2. Tes tingkat penyerapan yodium 131: metode ini sekarang terutama digunakan untuk identifikasi penyebab tirotoksikosis, jenis hipertiroidisme tirotoksikosis kadar hormon tiroid serum meningkat, sementara tingkat penyerapan yodium 131 juga meningkat.
3. Tes antibodi terkait tiroid: termasuk antibodi reseptor hormon tiroid dan antibodi perangsang tiroid.
4. Ultrasonografi: Sinyal aliran darah tirotoksikosis yang ditingkatkan yang disebabkan oleh hipertiroidisme didistribusikan dengan cara seperti lembaran, yang dapat dibedakan dari gambar tirotoksikosis yang disebabkan oleh peradangan dan kerusakan kelenjar tiroid, dan menggantikan peran pemindaian isotop pada kelenjar tiroid.
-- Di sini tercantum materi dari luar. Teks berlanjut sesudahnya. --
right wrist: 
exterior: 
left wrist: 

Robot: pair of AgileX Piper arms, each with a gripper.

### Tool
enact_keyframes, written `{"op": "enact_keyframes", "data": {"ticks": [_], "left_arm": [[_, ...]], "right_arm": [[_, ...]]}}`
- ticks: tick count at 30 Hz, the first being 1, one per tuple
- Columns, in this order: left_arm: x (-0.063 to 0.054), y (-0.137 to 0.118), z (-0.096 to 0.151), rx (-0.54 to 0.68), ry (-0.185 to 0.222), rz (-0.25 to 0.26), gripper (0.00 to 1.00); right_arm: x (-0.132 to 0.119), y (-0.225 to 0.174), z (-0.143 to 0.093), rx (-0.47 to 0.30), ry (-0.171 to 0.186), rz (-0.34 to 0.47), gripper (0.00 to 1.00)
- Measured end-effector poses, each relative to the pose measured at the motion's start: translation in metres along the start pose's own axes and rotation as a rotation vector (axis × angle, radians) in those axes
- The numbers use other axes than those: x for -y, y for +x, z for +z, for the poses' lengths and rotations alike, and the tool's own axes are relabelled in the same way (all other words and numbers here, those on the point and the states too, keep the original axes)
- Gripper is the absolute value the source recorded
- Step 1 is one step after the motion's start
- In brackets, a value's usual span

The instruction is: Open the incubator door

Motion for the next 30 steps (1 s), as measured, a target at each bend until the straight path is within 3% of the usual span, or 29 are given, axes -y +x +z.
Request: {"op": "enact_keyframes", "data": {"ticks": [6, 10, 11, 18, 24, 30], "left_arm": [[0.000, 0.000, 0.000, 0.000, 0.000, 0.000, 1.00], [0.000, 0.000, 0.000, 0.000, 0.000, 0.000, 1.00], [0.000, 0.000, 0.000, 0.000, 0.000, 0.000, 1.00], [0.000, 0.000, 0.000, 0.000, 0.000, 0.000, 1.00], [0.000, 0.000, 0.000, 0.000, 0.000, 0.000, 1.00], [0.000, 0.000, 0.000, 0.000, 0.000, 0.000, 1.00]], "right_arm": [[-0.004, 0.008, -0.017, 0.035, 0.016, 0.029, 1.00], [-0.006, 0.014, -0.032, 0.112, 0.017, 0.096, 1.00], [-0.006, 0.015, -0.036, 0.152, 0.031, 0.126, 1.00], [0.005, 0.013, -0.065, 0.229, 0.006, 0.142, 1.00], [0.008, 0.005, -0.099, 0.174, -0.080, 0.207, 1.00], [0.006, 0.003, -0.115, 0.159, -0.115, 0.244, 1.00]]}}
5. Pemindaian radionuklida tiroid: terutama digunakan untuk diagnosis banding hipertiroidisme, seperti adenoma kelenjar tiroid yang berfungsi tinggi secara otonom, dengan sejumlah besar nuklida yang terkonsentrasi di area tumor, dan tidak ada penyerapan nuklida di jaringan tiroid di luar area tumor dan kelenjar tiroid kontralateral.
Dianjurkan agar pasien dengan hipertiroidisme pergi ke rumah sakit tepat waktu dan dirawat di bawah bimbingan dokter.